-- ABOUT THIS TASK --
Without including the pictures, copy each line below exactly as it reads.

-- Source data --
((

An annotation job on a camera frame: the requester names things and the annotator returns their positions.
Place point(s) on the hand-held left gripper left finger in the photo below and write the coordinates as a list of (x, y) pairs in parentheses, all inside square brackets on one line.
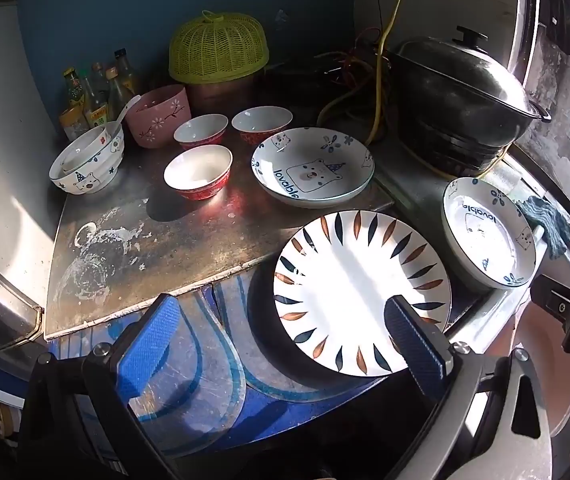
[(147, 345)]

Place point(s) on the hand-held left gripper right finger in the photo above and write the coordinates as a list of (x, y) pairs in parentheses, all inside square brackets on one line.
[(415, 345)]

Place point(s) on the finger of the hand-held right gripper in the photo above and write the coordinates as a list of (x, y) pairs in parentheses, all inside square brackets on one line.
[(555, 300)]

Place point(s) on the white leaf pattern plate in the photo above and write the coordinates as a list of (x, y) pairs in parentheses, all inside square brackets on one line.
[(345, 285)]

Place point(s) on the white bear print plate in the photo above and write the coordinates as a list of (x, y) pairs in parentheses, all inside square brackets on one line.
[(490, 230), (315, 170)]

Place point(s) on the red bowl white inside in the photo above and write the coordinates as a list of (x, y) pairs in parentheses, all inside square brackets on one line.
[(200, 129), (261, 120), (197, 170)]

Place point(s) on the blue dish cloth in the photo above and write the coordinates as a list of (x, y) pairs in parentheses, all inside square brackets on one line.
[(550, 220)]

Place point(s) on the white bear print bowl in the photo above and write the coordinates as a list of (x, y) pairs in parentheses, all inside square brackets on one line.
[(90, 177)]

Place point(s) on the black wok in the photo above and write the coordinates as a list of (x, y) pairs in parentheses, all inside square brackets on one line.
[(465, 117)]

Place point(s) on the small white red-print bowl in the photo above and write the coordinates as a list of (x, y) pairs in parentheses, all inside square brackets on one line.
[(85, 147)]

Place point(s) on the pink flower print bowl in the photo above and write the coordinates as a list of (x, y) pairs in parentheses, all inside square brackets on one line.
[(157, 120)]

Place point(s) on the gold lid spice jar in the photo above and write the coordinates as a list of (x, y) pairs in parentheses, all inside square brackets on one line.
[(74, 124)]

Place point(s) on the white ceramic spoon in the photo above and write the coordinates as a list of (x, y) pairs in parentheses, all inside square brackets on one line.
[(127, 107)]

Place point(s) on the dark metal wok lid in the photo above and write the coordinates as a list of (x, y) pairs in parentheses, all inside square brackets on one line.
[(460, 70)]

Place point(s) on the copper coloured pot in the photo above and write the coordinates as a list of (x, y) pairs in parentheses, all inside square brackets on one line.
[(220, 92)]

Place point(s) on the tall dark cap bottle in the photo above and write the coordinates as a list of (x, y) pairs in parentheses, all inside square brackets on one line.
[(127, 72)]

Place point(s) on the small clear gold cap bottle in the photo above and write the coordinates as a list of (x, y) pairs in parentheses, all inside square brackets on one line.
[(99, 75)]

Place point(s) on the green mesh food cover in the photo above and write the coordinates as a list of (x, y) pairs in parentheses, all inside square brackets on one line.
[(215, 50)]

))

-- SOLUTION TO THE EXERCISE --
An annotation job on a camera frame: the requester names things and the annotator returns their positions.
Place point(s) on the hand-held left gripper left finger in the photo below and write the coordinates as a list of (x, y) pairs in parentheses, all inside square brackets on one line.
[(147, 345)]

Place point(s) on the hand-held left gripper right finger in the photo above and write the coordinates as a list of (x, y) pairs in parentheses, all inside square brackets on one line.
[(415, 345)]

Place point(s) on the finger of the hand-held right gripper in the photo above and write the coordinates as a list of (x, y) pairs in parentheses, all inside square brackets on one line.
[(555, 300)]

Place point(s) on the white leaf pattern plate in the photo above and write the coordinates as a list of (x, y) pairs in parentheses, all inside square brackets on one line.
[(345, 285)]

Place point(s) on the white bear print plate in the photo above and write the coordinates as a list of (x, y) pairs in parentheses, all inside square brackets on one line.
[(490, 230), (315, 170)]

Place point(s) on the red bowl white inside in the photo above and write the coordinates as a list of (x, y) pairs in parentheses, all inside square brackets on one line.
[(200, 129), (261, 120), (197, 170)]

Place point(s) on the blue dish cloth in the photo above and write the coordinates as a list of (x, y) pairs in parentheses, all inside square brackets on one line.
[(550, 220)]

Place point(s) on the white bear print bowl in the photo above and write the coordinates as a list of (x, y) pairs in parentheses, all inside square brackets on one line.
[(90, 177)]

Place point(s) on the black wok in the photo above and write the coordinates as a list of (x, y) pairs in parentheses, all inside square brackets on one line.
[(465, 117)]

Place point(s) on the small white red-print bowl in the photo above and write the coordinates as a list of (x, y) pairs in parentheses, all inside square brackets on one line.
[(85, 147)]

Place point(s) on the pink flower print bowl in the photo above and write the coordinates as a list of (x, y) pairs in parentheses, all inside square brackets on one line.
[(157, 120)]

Place point(s) on the gold lid spice jar in the photo above and write the coordinates as a list of (x, y) pairs in parentheses, all inside square brackets on one line.
[(74, 124)]

Place point(s) on the white ceramic spoon in the photo above and write the coordinates as a list of (x, y) pairs in parentheses, all inside square brackets on one line.
[(127, 107)]

Place point(s) on the dark metal wok lid in the photo above and write the coordinates as a list of (x, y) pairs in parentheses, all inside square brackets on one line.
[(460, 70)]

Place point(s) on the copper coloured pot in the photo above and write the coordinates as a list of (x, y) pairs in parentheses, all inside square brackets on one line.
[(220, 92)]

Place point(s) on the tall dark cap bottle in the photo above and write the coordinates as a list of (x, y) pairs in parentheses, all inside square brackets on one line.
[(127, 72)]

Place point(s) on the small clear gold cap bottle in the photo above and write the coordinates as a list of (x, y) pairs in parentheses, all inside square brackets on one line.
[(99, 75)]

Place point(s) on the green mesh food cover in the photo above and write the coordinates as a list of (x, y) pairs in parentheses, all inside square brackets on one line.
[(215, 50)]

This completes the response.